具体实施中，通过对电网系统运检文本的定量分析发现，很多实体分布较为分散。另一方面，很多运检维护人员记录的文本前后标准不一，描述不规范，文本中的无用词较多，从一定程度上稀释了文本中的真正有用信息。本发明通过设置注意力机制层让算法模型在训练的过程中更加注重于关键信息，起到了强化特征的作用，解决文本前后标准不一、描述不规范、文本中的无用词较多的问题，实现真正有用的信息识别和提取。In the specific implementation, through the quantitative analysis of the power grid system operation inspection text, it is found that many entities are relatively scattered. On the other hand, the texts recorded by many transportation inspection and maintenance personnel have different standards before and after, the descriptions are not standardized, and there are many useless words in the texts, which dilutes the really useful information in the texts to a certain extent. The present invention allows the algorithm model to pay more attention to key information during the training process by setting the attention mechanism layer, which plays a role in strengthening features, and solves the problems of inconsistent standards before and after the text, irregular descriptions, and many useless words in the text. Realize the identification and extraction of really useful information.

所述的注意力机制层中，对不同的字分配注意力权重，分配的注意力权重a如下式：In the described attention mechanism layer, different words are assigned attention weights, and the attention weight a of distribution is as follows:

其中，a_i表示第j个字的注意力权重，y_i代表从双向长短期记忆模型层输出的第i个字对应的语义序列，b_ij表示第i个字和第j个字之间的相关性概率，i、j表示第i个字和第j个字的不同字的序号，N表示字的总数；Among them, a_i represents the attention weight of the j-th word, y_i represents the semantic sequence corresponding to the i-th word output from the two-way long-term short-term memory model layer, b_ij represents the distance between the i-th word and the j-th word Correlation probability, i, j represent the sequence numbers of the different words of the i word and the j word, and N represents the total number of words;

相关性概率b_ij按照以下公式计算：The correlation probability b_ij is calculated according to the following formula:

其中，w_i和w_j为文本分词后第i个字和第j个字所在的词语，n为词语总数量，f(·)表示计算词语之间的相似性函数，exp()表示以自然常数e为底的指数函数。Among them, w_i and w_j are the words where the i-th word and j-th word are located after the text segmentation, n is the total number of words, f(·) means to calculate the similarity function between words, and exp() means to use natural Exponential function with constant e as base.

在经过注意力机制层的输出后，利用条件随机场层对其进行标注输出，且设置任何约束，以避免产生不合逻辑的预测结果。例如在BIO标注法的约定中，一个以I标签开头的实体并没有实际的语义信息。After the output of the attention mechanism layer, use the conditional random field layer to mark the output, and set any constraints to avoid illogical prediction results. For example, in the BIO notation convention, an entity beginning with an I tag has no actual semantic information.

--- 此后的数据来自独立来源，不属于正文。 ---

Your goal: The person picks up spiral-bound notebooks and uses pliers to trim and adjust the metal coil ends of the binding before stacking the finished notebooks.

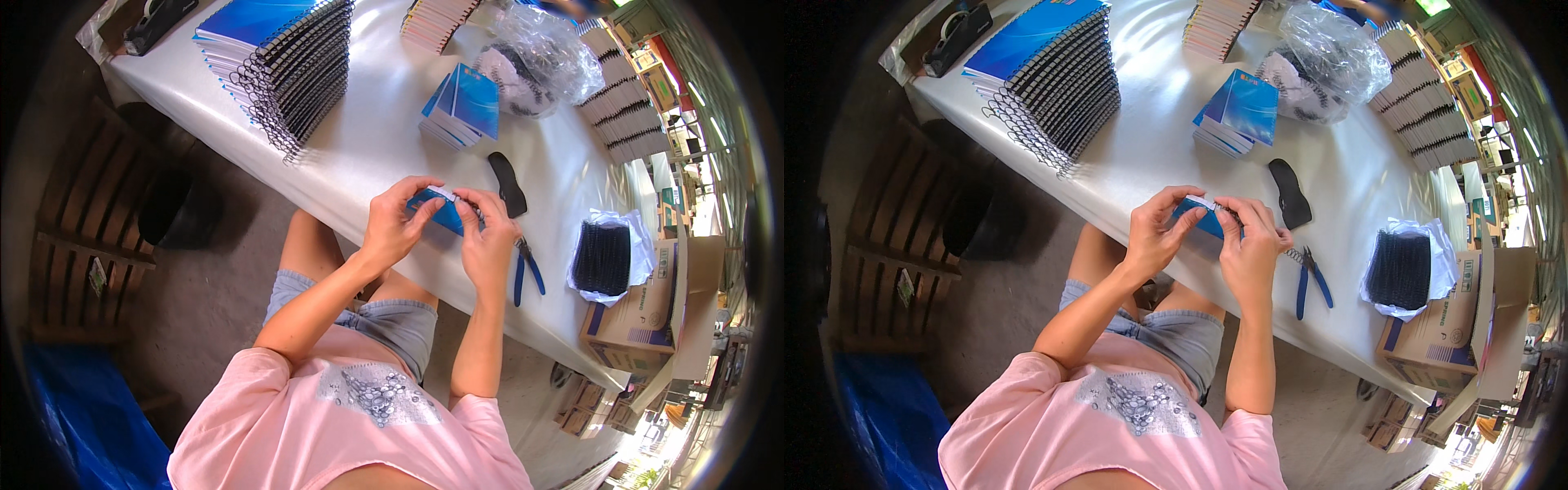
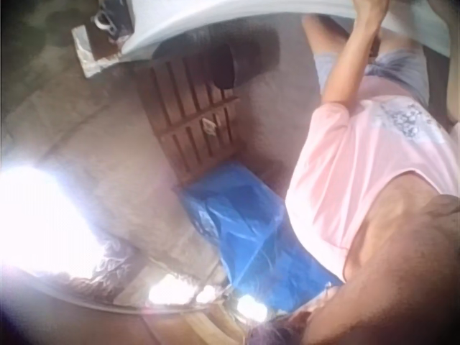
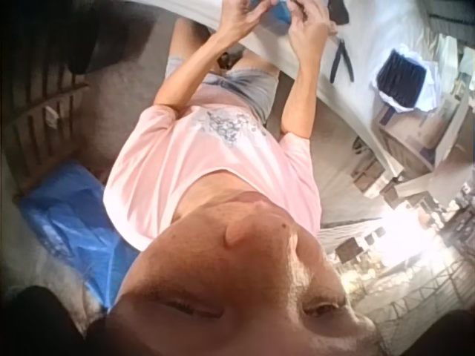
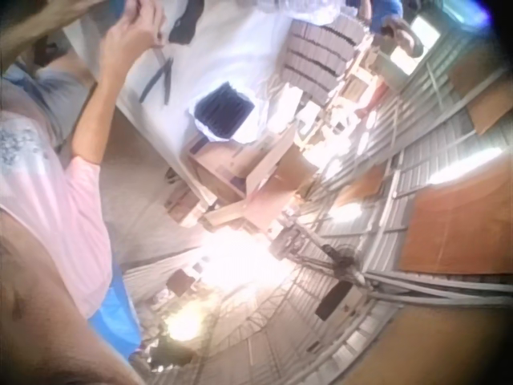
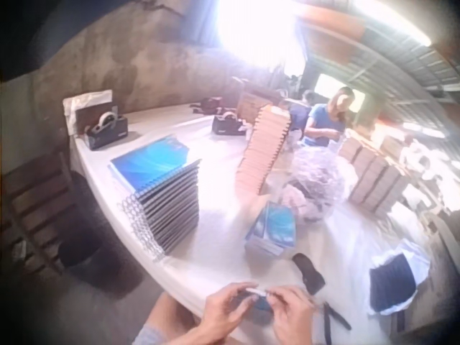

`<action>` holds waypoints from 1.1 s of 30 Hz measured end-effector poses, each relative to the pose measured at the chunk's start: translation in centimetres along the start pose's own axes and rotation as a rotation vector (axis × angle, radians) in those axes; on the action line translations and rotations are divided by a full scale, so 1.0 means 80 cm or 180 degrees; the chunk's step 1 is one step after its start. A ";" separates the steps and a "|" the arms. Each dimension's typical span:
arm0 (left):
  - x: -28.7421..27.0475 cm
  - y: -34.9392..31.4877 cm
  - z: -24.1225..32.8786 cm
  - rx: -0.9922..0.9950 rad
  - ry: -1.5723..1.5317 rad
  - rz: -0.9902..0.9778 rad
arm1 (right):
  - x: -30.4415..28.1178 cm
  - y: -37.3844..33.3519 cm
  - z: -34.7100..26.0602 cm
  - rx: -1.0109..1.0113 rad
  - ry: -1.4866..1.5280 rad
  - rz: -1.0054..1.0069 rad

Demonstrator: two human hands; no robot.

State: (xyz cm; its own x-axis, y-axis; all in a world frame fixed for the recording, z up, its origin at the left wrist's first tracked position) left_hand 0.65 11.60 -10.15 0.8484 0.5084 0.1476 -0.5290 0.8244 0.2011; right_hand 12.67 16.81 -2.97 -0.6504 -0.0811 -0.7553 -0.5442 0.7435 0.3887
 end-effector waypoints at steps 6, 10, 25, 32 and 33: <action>-0.002 0.002 -0.004 0.0013 -0.0051 0.0080 | 0.002 0.007 -0.006 -0.0073 -0.0274 -0.0210; 0.000 0.007 0.004 -0.0090 0.0110 0.0081 | 0.002 0.008 -0.004 -0.0214 -0.0327 -0.0193; -0.009 0.008 0.031 0.0843 0.0912 0.0332 | 0.005 -0.001 0.014 0.0363 -0.0024 0.0118; -0.008 0.010 0.027 0.0393 0.0882 0.0221 | 0.001 -0.001 0.007 0.0283 -0.0077 0.0126; -0.007 0.009 0.027 0.0396 0.0880 0.0218 | 0.001 -0.001 0.006 0.0278 -0.0094 0.0122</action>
Point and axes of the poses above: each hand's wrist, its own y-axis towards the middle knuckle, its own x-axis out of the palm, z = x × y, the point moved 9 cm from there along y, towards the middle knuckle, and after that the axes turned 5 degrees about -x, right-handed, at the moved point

图1中，c1～c5为条件随机场最优化处理输出的标签序列表示，b-p——故障位置的序列开头，i-p——故障位置的序列其他位置，b-f、i-f分别表示故障类型的序列开头和故障类型的序列其他位置In Fig. 1, c1~c5 are the label sequence representations output by conditional random field optimization processing, b-p—the beginning of the sequence of the fault location, i-p—the other positions of the sequence of the fault location, b-f, i-f respectively represent the beginning and the beginning of the sequence of the fault type Elsewhere in the sequence of failure types

所述的条件随机场层采用经典的概率图模型，输出每个字的命名实体分类，本发明使用CRF层对上层的输出结果进行约束，防止语义序列特征出现不存在的依赖关系。The conditional random field layer adopts a classic probability graph model to output the named entity classification of each word. The present invention uses the CRF layer to constrain the output results of the upper layer to prevent non-existent dependencies of semantic sequence features.

本发明是针对电网系统运检文本而提出的一种命名实体识别方法，可以有效地对各类电力设备故障案例文本的实体信息进行抽取，将非结构化数据转化为结构化数据，再利用提取出的实体构建电网运检知识图谱用于指导电网运检的实际生产中，提升运维人员的工作效率。The invention is a named entity recognition method proposed for power grid system inspection texts, which can effectively extract entity information of various power equipment failure case texts, convert unstructured data into structured data, and then use the extracted The obtained entity constructs the power grid operation inspection knowledge map to guide the actual production of power grid operation inspection and improve the work efficiency of operation and maintenance personnel.

电网系统运检文本，是在电网运检维修中产生的记录运检维修信息的文本。The grid system inspection text is the text generated during the grid inspection and maintenance to record the inspection and maintenance information.

所述的命名实体是指电网运检维修中对于运检维修有意义的、电网运检维修所关注的对象词。The named entities refer to object words that are meaningful to the inspection and maintenance of the power grid and are concerned by the inspection and maintenance of the power grid.

通常例如故障位置、故障类型的感兴趣关键词。Typically keywords of interest such as fault location, fault type.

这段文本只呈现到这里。